A mob of unmasked white men in Marengo County, Alabama, lynched Rufus Lesseur, a 24-year-old Black man, and left his body riddled with bullets.

Less than two days earlier, a white woman in Thomaston, Alabama, claimed that a Black man had entered her home and frightened her. After someone claimed that a hat found near the woman’s home belonged to Mr. Lesseur, a mob of white men formed and kidnapped him. The white men transported a terrified Mr. Lesseur into the nearby woods, and locked him in a tiny calaboose, or makeshift jail, for more than a day.

Black people carried a heavy presumption of guilt during this era, and many hundreds of Black people across the South were lynched based on false allegations, accusations of non-serious crimes, and even for non-criminal violations of social customs and racial expectations. Such “offenses” could be something as simple as arguing with or insulting a white person or, as in this case, frightening a white woman.

At 3 am on August 16, without an investigation, trial, conviction of any offense, or a sentencing proceeding, a mob of white men broke into the locked shack, seized Mr. Lesseur, dragged him outside, and lynched him, riddling his body with bullets.

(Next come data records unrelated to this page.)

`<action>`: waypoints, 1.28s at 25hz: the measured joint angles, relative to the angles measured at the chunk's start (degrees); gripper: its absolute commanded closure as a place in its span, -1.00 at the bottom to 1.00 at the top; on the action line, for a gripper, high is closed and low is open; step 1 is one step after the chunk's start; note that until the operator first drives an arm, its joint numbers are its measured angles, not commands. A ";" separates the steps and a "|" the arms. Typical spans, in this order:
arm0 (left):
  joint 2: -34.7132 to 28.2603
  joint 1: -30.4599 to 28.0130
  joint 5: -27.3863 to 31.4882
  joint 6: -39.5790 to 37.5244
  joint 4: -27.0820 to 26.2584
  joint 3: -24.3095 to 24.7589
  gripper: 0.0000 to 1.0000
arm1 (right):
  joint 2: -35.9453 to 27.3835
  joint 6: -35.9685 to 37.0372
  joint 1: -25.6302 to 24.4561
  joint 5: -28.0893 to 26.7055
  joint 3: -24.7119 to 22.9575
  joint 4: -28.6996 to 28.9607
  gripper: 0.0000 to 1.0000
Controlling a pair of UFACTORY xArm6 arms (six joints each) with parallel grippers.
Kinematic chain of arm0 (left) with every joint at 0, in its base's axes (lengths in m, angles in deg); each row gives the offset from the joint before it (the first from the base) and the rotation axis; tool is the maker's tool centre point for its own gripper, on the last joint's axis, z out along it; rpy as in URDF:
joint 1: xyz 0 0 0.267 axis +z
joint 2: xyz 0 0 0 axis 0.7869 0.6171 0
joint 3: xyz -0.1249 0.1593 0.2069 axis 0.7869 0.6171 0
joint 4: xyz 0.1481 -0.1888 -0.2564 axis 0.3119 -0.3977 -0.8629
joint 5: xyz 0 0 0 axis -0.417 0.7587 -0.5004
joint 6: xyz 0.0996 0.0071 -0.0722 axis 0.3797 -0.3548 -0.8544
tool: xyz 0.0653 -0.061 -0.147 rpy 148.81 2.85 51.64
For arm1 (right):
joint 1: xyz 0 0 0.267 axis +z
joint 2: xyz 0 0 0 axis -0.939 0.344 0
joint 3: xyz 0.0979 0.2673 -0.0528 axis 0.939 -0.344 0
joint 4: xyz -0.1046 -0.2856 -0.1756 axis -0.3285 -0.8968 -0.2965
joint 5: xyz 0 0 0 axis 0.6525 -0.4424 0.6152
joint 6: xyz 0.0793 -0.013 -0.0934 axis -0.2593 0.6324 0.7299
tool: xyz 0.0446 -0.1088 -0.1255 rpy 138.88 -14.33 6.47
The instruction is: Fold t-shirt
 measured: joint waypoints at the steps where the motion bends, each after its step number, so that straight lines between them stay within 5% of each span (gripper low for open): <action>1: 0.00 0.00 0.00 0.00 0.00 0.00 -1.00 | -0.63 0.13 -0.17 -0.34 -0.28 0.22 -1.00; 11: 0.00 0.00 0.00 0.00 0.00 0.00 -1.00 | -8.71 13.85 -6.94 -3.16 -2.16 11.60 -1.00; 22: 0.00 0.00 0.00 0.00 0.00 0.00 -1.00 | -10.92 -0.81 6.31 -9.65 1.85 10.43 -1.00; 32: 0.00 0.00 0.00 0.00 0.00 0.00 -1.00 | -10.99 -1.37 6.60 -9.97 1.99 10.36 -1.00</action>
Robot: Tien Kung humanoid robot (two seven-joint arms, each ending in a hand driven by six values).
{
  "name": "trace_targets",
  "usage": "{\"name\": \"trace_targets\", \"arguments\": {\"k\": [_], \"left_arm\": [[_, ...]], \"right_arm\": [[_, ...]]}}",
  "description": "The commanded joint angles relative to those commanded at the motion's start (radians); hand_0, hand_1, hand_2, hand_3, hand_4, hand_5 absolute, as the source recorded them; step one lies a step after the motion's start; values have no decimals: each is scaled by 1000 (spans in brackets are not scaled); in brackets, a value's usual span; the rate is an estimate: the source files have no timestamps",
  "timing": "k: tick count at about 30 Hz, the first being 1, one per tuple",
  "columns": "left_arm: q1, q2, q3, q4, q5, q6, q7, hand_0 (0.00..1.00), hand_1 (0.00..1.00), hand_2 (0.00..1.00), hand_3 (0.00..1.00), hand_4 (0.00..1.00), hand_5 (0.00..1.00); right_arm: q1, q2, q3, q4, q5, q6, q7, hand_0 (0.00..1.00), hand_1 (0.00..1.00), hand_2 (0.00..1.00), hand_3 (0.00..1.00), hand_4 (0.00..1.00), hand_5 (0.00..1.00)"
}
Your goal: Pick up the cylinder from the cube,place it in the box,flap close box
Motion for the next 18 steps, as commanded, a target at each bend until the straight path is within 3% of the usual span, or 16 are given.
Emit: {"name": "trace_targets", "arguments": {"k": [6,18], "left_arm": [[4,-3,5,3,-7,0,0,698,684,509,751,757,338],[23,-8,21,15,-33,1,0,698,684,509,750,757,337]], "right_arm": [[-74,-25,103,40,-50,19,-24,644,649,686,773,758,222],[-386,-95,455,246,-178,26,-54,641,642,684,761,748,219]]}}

Although he was lynched by a mob of unmasked white men in a town with only 300 residents, state officials claimed that no one could be identified, arrested, or prosecuted for his murder. Mr. Lesseur is one of at least four Black victims of racial terror violence in Marengo County, Alabama, between 1877 and 1950.

Today, the makeshift jail where Mr. Lesseur was unlawfully held still stands in Thomaston.